The German doctor F. Gall believed that the convolutions of the large hemispheres of the human brain are responsible for his mental properties. F. Gall laid the foundation for theories, which stated that the cerebral cortex (and not its ventricles) is a substrate of human mental activity.
The French philosopher and writer D. Diderot believed that the brain is a material substrate in which various mental processes take place. He compared the thinking "me" to a spider that nests in the bark.
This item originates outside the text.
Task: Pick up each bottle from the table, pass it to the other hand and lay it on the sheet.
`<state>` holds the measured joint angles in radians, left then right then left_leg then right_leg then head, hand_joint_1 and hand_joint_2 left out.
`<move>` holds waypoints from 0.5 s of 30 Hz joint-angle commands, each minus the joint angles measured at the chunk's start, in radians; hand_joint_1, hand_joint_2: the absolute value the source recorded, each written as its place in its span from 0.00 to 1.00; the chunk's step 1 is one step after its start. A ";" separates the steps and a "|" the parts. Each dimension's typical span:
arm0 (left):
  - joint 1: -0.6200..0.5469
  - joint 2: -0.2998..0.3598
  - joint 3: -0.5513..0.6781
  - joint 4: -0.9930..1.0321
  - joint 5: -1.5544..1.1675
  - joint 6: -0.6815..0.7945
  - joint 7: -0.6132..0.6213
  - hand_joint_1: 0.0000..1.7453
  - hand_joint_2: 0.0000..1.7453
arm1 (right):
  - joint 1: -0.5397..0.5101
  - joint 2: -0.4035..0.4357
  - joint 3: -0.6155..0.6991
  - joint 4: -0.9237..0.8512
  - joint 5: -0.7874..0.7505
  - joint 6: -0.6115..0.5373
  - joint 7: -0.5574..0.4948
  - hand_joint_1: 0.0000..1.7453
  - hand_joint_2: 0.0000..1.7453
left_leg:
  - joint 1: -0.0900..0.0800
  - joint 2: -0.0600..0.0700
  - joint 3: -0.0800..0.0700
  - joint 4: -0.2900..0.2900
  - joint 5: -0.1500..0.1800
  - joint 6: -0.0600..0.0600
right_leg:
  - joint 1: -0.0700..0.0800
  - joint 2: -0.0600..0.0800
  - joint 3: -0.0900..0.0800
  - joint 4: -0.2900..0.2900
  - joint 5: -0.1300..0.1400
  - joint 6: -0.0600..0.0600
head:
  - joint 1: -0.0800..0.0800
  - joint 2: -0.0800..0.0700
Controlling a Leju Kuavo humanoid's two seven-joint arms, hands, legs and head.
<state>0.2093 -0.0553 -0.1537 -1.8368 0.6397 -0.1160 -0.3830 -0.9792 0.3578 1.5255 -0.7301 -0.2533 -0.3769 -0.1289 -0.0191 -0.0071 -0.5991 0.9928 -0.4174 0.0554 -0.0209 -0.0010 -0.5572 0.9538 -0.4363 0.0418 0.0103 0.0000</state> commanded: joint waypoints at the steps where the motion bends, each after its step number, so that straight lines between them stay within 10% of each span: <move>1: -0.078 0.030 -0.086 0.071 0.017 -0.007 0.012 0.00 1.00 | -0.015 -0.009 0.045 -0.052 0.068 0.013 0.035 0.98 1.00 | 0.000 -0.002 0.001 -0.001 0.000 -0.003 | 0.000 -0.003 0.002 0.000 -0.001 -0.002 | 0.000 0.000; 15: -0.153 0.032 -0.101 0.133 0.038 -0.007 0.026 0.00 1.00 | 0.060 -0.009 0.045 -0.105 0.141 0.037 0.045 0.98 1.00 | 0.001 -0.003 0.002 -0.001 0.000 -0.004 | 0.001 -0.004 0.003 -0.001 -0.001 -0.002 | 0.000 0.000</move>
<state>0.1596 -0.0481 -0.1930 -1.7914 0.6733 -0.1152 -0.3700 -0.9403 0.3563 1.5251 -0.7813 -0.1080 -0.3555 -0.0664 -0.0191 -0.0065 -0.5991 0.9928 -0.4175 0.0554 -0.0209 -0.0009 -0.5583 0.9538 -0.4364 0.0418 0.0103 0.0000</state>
the brain and permeates our whole body with the threads of its web (i.e., nerves), on which there is not a single point not affected by these threads. Nerves form a bundle in the brain that serves as the basis for linking human sensations together. D. Diderot believed that the unity of self-consciousness is provided by memory. A man, according to D. Diderot, a thinking one is not only a feeling, but also a thinking being. He recognized the man as both a musician and an instrument.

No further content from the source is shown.